**Directions for this task**
Below are some entries. Copy each line that holds the string "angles".

----------

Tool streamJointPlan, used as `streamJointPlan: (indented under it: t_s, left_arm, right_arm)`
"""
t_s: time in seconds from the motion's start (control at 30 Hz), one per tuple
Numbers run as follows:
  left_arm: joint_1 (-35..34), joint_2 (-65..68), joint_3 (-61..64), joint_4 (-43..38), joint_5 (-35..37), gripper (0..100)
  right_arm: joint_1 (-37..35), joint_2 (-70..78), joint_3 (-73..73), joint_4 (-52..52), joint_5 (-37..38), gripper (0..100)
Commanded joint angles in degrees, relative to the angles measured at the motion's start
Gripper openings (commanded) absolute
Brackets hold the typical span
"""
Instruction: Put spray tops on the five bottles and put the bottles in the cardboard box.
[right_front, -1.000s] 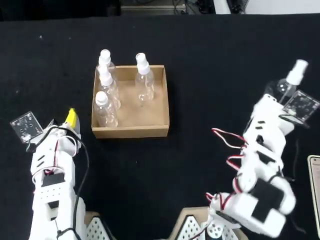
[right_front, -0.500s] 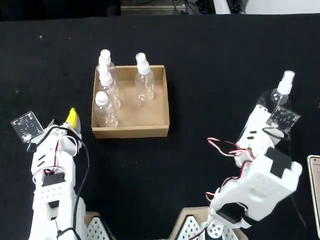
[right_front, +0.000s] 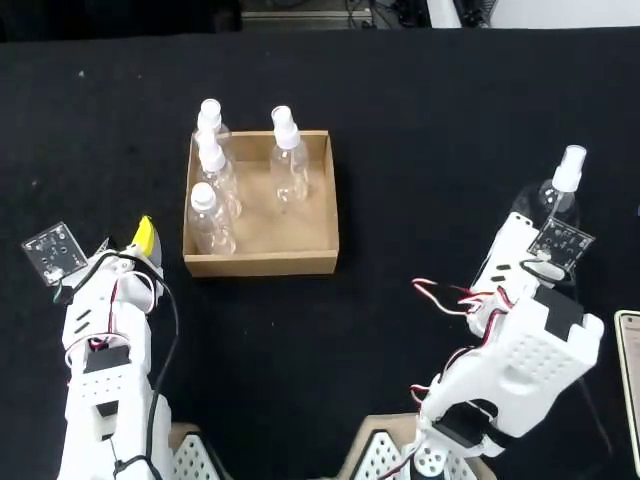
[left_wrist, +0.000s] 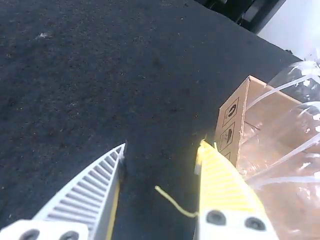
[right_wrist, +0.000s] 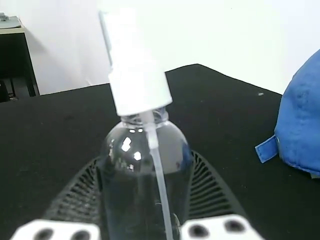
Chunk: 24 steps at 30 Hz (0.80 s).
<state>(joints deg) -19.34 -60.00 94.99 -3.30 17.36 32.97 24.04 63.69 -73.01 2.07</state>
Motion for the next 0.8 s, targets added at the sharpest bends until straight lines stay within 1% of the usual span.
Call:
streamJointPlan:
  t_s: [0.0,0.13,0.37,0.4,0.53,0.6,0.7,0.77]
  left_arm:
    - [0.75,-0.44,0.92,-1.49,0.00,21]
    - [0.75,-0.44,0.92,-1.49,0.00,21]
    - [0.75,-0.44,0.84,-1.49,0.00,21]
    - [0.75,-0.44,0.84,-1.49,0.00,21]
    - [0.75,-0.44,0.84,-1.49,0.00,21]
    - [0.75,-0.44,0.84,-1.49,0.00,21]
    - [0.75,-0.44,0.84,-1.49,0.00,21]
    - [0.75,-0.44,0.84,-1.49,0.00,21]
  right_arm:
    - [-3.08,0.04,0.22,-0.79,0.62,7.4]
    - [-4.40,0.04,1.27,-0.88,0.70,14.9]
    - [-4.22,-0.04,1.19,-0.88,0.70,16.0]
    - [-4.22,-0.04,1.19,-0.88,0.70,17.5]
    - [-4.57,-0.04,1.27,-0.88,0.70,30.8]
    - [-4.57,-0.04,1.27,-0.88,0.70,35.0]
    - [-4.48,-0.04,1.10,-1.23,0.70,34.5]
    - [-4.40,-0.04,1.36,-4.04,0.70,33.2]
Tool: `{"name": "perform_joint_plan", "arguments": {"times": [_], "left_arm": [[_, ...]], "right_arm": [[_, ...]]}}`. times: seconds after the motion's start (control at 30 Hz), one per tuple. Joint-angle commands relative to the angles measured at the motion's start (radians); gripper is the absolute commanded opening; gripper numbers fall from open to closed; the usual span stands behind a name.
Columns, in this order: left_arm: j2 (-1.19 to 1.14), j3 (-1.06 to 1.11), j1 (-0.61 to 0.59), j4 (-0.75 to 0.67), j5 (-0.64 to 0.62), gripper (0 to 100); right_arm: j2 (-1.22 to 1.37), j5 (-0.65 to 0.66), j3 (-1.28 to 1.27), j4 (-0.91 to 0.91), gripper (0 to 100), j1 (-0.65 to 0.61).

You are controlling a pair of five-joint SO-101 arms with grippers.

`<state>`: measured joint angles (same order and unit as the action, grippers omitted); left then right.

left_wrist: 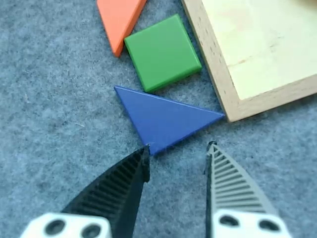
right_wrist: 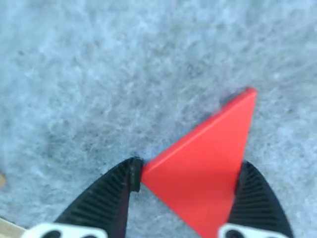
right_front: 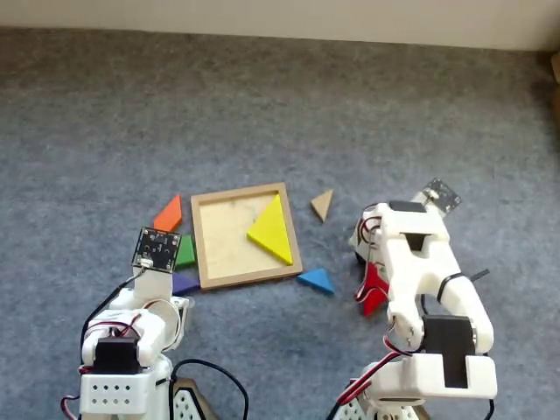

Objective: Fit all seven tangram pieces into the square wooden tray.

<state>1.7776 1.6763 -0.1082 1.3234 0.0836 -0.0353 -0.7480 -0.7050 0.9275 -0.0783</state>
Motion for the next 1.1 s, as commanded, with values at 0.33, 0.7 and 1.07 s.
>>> {"name": "perform_joint_plan", "arguments": {"times": [0.33, 0.7, 1.07], "left_arm": [[0.042, 0.021, -0.012, 0.003, -0.011, 19], [0.042, 0.021, -0.012, 0.003, -0.011, 19], [0.042, 0.021, -0.012, 0.003, -0.011, 19]], "right_arm": [[-0.015, -0.002, 0.084, 0.113, 18.0, 0.004], [-0.196, -0.002, 0.122, 0.139, 18.0, -0.087], [-0.298, 0.166, 0.102, 0.133, 18.0, -0.294]]}}
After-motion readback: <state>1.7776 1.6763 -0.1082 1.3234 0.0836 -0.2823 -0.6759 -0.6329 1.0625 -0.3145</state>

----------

**Answer space**
Commanded joint angles in degrees, relative to the angles measured at the motion's start
Tool: `{"name": "perform_joint_plan", "arguments": {"times": [_], "left_arm": [[_, ...]], "right_arm": [[_, ...]]}}`. times: seconds after the motion's start (control at 30 Hz), one per tuple. Joint-angle commands relative to the angles measured at the motion's start (radians); gripper is the absolute commanded opening; gripper numbers fall from open to closed; the usual span stands behind a name.
`<state>`: measured joint angles (same order and unit as the action, grippers omitted); left then right.

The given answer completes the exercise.